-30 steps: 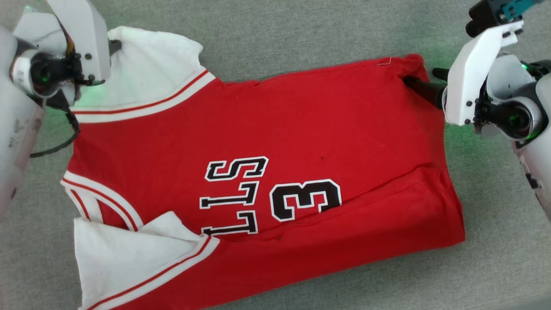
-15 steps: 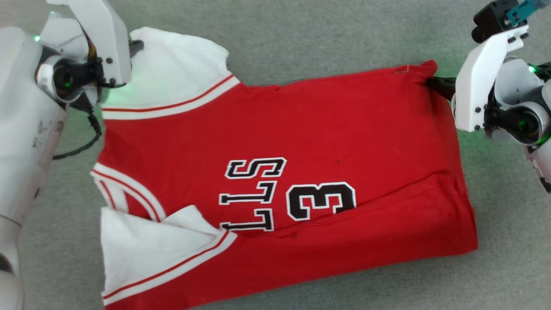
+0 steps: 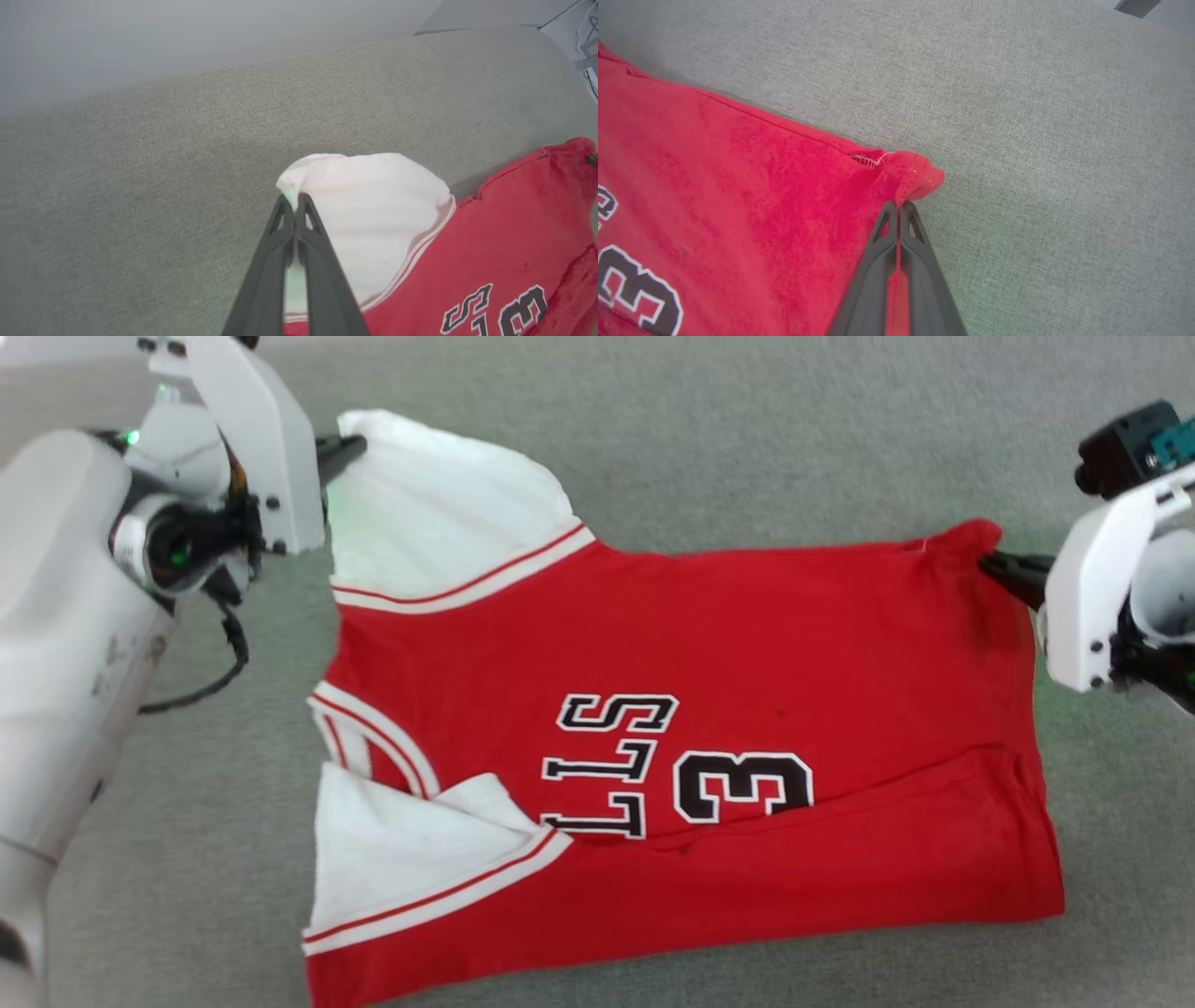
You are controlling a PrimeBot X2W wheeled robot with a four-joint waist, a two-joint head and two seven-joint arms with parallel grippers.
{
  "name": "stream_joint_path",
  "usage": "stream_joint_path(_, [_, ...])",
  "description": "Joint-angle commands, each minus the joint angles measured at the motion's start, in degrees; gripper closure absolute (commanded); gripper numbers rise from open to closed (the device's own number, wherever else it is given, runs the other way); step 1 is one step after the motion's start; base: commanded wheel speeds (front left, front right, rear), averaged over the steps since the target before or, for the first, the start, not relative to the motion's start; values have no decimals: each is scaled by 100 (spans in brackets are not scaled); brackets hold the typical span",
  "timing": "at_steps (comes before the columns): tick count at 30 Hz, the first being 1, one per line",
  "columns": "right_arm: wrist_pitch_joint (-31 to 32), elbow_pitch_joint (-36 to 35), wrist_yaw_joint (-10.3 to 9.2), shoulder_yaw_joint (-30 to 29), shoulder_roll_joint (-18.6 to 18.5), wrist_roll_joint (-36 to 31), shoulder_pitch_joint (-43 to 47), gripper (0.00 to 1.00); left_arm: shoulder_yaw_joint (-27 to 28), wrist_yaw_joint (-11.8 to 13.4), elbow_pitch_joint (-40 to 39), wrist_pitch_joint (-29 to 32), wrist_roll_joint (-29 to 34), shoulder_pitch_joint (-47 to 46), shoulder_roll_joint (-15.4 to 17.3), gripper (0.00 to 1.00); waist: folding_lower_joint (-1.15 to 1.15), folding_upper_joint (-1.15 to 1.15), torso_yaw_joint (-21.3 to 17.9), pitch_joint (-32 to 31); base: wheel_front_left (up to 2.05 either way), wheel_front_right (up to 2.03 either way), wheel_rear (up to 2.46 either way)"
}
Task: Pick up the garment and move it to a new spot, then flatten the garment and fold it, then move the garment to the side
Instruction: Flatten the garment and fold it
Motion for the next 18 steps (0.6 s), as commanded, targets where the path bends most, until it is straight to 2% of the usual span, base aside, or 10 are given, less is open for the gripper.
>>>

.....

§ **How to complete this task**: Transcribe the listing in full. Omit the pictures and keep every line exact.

§ **Task result**:
-30 steps: 
-15 steps: 
+0 steps: 
You are controlling a PrimeBot X2W wheeled robot with a four-joint waist, a two-joint head and two seven-joint arms with parallel grippers.
{
  "name": "stream_joint_path",
  "usage": "stream_joint_path(_, [_, ...])",
  "description": "Joint-angle commands, each minus the joint angles measured at the motion's start, in degrees; gripper closure absolute (commanded); gripper numbers rise from open to closed (the device's own number, wherever else it is given, runs the other way); step 1 is one step after the motion's start; base: commanded wheel speeds (front left, front right, rear), averaged over the steps since the target before or, for the first, the start, not relative to the motion's start; values have no decimals: each is scaled by 100 (spans in brackets are not scaled); brackets hold the typical span",
  "timing": "at_steps (comes before the columns): tick count at 30 Hz, the first being 1, one per line",
  "columns": "right_arm: wrist_pitch_joint (-31 to 32), elbow_pitch_joint (-36 to 35), wrist_yaw_joint (-10.3 to 9.2), shoulder_yaw_joint (-30 to 29), shoulder_roll_joint (-18.6 to 18.5), wrist_roll_joint (-36 to 31), shoulder_pitch_joint (-43 to 47), gripper (0.00 to 1.00); left_arm: shoulder_yaw_joint (-27 to 28), wrist_yaw_joint (-11.8 to 13.4), elbow_pitch_joint (-40 to 39), wrist_pitch_joint (-29 to 32), wrist_roll_joint (-29 to 34), shoulder_pitch_joint (-47 to 46), shoulder_roll_joint (-15.4 to 17.3), gripper (0.00 to 1.00); waist: folding_lower_joint (-1.15 to 1.15), folding_upper_joint (-1.15 to 1.15), torso_yaw_joint (-21.3 to 17.9), pitch_joint (-32 to 31); base: wheel_front_left (up to 2.05 either way), wheel_front_right (up to 2.03 either way), wheel_rear (up to 2.46 either way)"
}
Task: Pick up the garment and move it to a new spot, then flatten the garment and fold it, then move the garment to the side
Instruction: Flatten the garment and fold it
Motion for the next 18 steps (0.6 s), as commanded, targets where the path bends most, until it is straight to 2% of the usual span, base aside, or 10 are given, less is open for the gripper.
>>>

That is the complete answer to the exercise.